Try it
Give back the data in full, with every line exact.

Data block
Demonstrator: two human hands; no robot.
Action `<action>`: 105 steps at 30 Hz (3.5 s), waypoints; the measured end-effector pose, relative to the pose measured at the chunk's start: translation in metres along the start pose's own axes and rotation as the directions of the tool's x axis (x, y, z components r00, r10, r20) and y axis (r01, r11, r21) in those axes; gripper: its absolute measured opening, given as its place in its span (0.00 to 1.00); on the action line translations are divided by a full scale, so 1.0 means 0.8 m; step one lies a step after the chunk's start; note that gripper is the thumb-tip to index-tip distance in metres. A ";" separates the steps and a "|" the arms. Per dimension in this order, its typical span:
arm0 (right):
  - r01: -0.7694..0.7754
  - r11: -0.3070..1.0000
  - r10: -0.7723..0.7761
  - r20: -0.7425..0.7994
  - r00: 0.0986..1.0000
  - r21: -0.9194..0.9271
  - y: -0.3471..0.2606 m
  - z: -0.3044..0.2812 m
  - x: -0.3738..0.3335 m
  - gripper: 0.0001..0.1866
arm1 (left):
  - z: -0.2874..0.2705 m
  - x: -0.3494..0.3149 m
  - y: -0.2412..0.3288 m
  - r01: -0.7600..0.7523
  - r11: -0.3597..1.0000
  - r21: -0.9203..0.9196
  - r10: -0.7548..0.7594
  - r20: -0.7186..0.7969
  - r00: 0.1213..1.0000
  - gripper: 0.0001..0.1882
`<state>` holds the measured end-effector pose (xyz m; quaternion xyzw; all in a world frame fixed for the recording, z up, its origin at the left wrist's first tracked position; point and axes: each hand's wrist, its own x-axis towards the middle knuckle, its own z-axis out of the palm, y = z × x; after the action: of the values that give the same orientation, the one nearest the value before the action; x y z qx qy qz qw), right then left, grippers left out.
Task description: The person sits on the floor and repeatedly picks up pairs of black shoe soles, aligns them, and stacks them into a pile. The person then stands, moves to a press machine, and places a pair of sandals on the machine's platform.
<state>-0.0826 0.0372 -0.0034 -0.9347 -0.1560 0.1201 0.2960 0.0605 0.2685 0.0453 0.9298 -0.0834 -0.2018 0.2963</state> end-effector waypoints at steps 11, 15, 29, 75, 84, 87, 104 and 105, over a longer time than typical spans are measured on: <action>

Completed exercise
Demonstrator: two human hands; no robot.
Action `<action>`: 105 steps at 30 Hz (3.5 s), waypoints; the measured end-effector pose, relative to the pose measured at the chunk's start: translation in metres along the start pose's own axes and rotation as the directions of the tool's x axis (x, y, z components r00, r10, r20) and y axis (r01, r11, r21) in those axes; gripper: its absolute measured opening, given as its place in its span (0.00 to 1.00); on the action line translations are divided by a full scale, so 1.0 means 0.8 m; step one lies a step after the chunk's start; note that gripper is the thumb-tip to index-tip distance in metres. A ";" separates the steps and a "|" the arms. Per dimension in this order, its typical span:
arm0 (right):
  - r01: -0.7694..0.7754
  - r11: -0.3070..1.0000
  - r10: -0.7723..0.7761
  - r20: -0.7425..0.7994
  - r00: 0.0986..1.0000
  - r21: -0.9194..0.9271
  - y: -0.3471..0.2606 m
  - z: -0.3044..0.2812 m
  - x: -0.3738..0.3335 m
  - gripper: 0.0001..0.1866
arm1 (left):
  - z: -0.2874..0.2705 m
  - x: -0.3494..0.3149 m
  - y: -0.2412..0.3288 m
  - r01: -0.7600..0.7523
  - r11: -0.3597..1.0000
  - r21: -0.9203..0.9196
  - r10: -0.7548..0.7594
  - r20: -0.7186..0.7969
  - r00: 0.1213..1.0000
  - gripper: 0.0001..0.1882
`<state>` holds the measured end-effector pose (xyz m; quaternion xyzw; all in a world frame fixed for the recording, z up, its origin at the left wrist's first tracked position; point and axes: each hand's wrist, its own x-axis towards the middle knuckle, its own z-axis out of the palm, y = z × x; after the action: of the values that give the same orientation, the one nearest the value before the action; x y z qx qy qz qw), right then left, grippers left out.
Task description: The person sits on the floor and repeatedly picks up pairs of black shoe soles, aligns them, and stacks them into a pile. The person then stands, moves to a press machine, and places a pair of sandals on the machine's platform.
<state>-0.0826 0.0372 -0.0034 -0.9347 -0.1560 0.1201 0.2960 0.0605 0.2685 0.0453 0.9298 -0.0834 -0.2018 0.2963</state> end-effector waypoints at steps 11, 15, 29, 75, 84, 87, 104 and 105, over a longer time than typical spans are measured on: <action>

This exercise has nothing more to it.